I am experimenting with K10 for cross-region disaster recovery in AWS/EBS/EKS. To that end I have set up an EKS (1.21.9) cluster in us-east-1 running K10 4.5.13 with a scheduled backup policy using S3 for metadata that excludes pods and exports volume snapshots to us-west-1. I set up a similar cluster in us-west-1 with an on-demand import policy that restores after import, and a transform applied to stateful sets to inject an environment variable.
I have six stateful sets. If all of them are scaled up (1/1) in us-east-1 at the time of the backup, the restore into us-west-1 works perfectly: all six come up in us-west-1 with data intact. For example, an original persistent volume labelled topology.kubernetes.io/region=us-east-1 & topology.kubernetes.io/zone=us-east-1a is recreated as a PV with labels failure-domain.beta.kubernetes.io/region=us-west-1 & failure-domain.beta.kubernetes.io/zone=us-west-1b. (Annoying that the transformation uses the deprecated label names, but fine.)
If three are scaled up at the time of backup, while three are scaled to zero (0/0), the K10 dashboard in us-west-1 claims the import from the restore point was successful, listing the six snapshot artifacts as expected. In fact kubectl get pv or kubectl get pvc shows that only four volumes were recreated: the three from the scaled-up stateful sets; and one from one of the scaled-down stateful sets. There is no sign of the other two volumes or volume claims.
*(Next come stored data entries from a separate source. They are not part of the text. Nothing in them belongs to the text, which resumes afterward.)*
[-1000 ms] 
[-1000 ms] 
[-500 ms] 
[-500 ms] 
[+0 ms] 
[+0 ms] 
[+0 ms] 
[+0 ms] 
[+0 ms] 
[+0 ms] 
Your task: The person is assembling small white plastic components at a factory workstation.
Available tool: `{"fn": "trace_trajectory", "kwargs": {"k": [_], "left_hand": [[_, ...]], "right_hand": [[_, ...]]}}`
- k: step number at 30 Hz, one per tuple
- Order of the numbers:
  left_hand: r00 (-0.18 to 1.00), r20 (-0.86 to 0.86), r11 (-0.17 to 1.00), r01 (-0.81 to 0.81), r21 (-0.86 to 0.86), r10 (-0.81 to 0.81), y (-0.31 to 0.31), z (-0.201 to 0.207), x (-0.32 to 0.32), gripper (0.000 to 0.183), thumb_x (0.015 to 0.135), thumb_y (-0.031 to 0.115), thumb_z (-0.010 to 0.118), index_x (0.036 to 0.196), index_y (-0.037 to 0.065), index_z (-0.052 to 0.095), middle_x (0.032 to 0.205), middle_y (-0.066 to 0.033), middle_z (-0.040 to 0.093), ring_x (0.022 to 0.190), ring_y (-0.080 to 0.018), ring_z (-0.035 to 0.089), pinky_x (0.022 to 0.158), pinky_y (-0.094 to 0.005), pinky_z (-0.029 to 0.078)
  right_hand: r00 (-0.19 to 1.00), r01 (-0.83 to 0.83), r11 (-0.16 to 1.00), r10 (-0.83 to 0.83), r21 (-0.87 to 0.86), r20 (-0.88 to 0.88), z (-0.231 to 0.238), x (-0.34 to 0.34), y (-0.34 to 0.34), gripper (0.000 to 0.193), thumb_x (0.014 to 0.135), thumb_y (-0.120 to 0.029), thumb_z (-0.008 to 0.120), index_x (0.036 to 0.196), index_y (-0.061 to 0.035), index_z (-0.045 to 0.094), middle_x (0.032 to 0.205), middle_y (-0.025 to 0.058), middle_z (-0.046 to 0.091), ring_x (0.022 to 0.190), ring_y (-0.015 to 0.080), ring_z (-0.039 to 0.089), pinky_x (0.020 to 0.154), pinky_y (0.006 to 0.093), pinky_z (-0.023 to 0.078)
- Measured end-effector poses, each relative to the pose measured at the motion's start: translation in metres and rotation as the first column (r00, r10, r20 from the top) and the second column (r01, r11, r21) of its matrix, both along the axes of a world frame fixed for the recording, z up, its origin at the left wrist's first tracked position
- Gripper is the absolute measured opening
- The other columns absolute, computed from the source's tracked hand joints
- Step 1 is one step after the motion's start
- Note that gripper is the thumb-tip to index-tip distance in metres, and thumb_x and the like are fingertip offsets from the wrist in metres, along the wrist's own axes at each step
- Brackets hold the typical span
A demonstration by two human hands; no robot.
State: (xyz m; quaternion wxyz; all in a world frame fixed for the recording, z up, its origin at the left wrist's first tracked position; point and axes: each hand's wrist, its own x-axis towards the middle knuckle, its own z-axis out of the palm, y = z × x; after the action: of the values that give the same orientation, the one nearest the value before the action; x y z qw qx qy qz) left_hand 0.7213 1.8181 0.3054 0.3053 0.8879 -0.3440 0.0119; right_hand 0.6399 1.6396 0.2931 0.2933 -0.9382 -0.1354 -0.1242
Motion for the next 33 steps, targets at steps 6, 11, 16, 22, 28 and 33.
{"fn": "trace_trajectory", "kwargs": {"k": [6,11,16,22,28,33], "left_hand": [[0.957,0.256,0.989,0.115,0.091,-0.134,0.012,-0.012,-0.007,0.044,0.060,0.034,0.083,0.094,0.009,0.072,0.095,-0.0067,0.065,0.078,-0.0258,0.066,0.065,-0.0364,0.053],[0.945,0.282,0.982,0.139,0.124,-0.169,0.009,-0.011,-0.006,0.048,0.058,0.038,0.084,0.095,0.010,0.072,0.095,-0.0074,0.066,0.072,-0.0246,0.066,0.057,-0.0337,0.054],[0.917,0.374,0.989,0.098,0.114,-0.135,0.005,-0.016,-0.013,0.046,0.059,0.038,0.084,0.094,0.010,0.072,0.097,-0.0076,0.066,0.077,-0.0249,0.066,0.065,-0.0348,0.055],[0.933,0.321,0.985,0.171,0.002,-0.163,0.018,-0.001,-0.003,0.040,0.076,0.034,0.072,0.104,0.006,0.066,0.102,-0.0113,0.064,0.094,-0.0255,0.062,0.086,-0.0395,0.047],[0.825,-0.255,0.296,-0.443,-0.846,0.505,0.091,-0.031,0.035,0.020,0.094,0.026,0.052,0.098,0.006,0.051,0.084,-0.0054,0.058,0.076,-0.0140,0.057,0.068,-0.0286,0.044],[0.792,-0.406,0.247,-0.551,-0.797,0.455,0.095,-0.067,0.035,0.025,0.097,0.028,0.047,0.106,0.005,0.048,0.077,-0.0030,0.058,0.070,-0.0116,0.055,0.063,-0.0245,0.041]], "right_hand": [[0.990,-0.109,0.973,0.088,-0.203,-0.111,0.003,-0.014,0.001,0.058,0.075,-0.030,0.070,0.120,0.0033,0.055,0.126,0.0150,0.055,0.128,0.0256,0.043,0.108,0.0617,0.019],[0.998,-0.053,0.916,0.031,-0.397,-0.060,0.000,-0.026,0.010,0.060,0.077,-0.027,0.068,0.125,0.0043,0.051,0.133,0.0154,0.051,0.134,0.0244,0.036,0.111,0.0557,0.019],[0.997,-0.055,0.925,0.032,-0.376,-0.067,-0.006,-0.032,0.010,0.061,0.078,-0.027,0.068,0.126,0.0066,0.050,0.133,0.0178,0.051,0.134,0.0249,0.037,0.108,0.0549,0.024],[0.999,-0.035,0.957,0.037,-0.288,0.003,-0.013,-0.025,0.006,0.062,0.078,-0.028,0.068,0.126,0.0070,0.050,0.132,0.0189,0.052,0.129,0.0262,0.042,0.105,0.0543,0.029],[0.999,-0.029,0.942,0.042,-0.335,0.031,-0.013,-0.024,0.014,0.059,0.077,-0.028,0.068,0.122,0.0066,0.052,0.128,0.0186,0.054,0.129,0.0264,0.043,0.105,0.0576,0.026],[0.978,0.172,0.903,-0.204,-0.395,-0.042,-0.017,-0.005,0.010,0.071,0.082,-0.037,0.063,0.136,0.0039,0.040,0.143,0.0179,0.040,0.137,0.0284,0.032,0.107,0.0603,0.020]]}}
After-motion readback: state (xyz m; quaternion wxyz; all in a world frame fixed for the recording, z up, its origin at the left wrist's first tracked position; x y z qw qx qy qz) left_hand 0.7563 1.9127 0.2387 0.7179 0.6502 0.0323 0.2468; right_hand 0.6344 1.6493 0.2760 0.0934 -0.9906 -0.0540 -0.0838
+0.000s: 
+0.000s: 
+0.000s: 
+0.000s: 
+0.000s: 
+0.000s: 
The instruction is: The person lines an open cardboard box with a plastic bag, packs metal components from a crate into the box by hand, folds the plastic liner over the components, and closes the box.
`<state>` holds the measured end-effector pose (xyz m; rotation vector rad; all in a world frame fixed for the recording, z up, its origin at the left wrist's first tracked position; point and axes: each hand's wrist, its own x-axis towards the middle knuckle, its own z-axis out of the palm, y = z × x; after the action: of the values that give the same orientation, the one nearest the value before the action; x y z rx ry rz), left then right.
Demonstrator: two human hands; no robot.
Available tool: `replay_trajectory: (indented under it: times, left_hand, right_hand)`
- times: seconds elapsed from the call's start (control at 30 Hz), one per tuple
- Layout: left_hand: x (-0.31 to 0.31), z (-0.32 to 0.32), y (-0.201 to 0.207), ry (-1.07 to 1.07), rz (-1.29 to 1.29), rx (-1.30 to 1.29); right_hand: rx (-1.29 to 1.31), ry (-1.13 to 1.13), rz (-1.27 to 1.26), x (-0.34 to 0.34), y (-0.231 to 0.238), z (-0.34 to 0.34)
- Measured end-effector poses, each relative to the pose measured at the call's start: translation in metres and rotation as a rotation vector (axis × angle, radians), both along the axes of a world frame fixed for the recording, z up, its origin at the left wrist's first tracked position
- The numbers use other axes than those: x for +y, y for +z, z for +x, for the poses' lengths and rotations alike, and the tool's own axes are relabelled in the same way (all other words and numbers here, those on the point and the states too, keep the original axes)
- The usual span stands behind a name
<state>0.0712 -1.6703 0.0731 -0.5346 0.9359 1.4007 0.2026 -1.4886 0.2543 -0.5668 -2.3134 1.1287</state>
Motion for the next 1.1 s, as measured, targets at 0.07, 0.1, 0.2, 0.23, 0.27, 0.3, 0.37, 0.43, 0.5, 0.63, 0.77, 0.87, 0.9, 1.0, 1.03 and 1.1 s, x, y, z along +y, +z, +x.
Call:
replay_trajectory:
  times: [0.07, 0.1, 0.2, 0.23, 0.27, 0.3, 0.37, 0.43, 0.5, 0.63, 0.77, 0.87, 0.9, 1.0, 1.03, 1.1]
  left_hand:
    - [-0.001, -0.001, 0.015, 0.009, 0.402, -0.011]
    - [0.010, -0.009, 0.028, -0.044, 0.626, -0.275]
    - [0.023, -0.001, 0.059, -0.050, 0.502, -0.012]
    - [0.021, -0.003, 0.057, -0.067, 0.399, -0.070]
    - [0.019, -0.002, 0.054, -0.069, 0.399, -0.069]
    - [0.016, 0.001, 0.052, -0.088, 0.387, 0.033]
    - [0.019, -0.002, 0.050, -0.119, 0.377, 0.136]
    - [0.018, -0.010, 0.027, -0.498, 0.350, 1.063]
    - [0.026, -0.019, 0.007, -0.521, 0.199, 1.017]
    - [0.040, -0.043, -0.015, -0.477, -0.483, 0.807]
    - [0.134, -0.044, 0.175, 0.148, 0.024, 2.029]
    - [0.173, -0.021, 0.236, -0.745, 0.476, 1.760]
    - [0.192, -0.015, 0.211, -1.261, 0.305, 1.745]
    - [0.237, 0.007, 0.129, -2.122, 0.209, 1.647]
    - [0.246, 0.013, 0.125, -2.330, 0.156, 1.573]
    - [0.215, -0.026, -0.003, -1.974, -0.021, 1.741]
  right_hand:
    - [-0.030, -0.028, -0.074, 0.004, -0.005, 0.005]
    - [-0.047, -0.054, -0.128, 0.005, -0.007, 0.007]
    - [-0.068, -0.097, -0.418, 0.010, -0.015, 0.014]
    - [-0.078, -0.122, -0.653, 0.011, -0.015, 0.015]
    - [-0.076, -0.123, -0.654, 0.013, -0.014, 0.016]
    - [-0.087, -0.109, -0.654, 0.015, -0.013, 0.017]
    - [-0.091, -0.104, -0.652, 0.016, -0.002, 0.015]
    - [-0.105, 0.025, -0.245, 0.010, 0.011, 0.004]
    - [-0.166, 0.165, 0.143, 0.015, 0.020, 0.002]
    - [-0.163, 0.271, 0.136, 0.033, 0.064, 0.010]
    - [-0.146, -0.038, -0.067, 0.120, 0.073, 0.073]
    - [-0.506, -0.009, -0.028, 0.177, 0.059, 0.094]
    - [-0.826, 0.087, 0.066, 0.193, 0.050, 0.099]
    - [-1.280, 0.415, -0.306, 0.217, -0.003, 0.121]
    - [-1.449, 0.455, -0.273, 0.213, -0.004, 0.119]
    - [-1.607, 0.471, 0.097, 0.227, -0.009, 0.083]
If I kubectl scale --replicas=1 statefulset one-of-those-two, it will start up with a fresh persistent volume claim and an empty disk, so the backed-up data is effectively lost.
If all are scaled down at the time of backup, the dashboard claims the import was successful, with six snapshot artifacts, but just one volume is recreated, with five missing. Again there is no apparent error message or explanation.
If all but one are scaled down, the import claims there are six snapshot artifacts, but the restore shows only two volume artifacts. Again there are just two persistent volume claims in the application namespace, and two persistent volumes not associated with K10 itself—one for the scaled-up stateful set, one for one of the scaled-down ones (seemingly arbitrary which). The JSON from the restore phase shows just the two artifacts. I looked through the JSON from the import phase, which shows all six artifacts, and found ids of the EBS snapshots (the copies in us-west-1) and checked them out using aws ec2 describe-snapshots --snapshot-id, getting similar valid output whether for a volume from a scaled-up stateful set (that was successfully restored) or for one from a scaled-down stateful set (that was not successfully restored), so there is nothing obviously amiss at the AWS level.
Is there something about an EBS volume being currently unmounted that could confuse the import logic and cause it to silently skip subsequent unmounted volumes?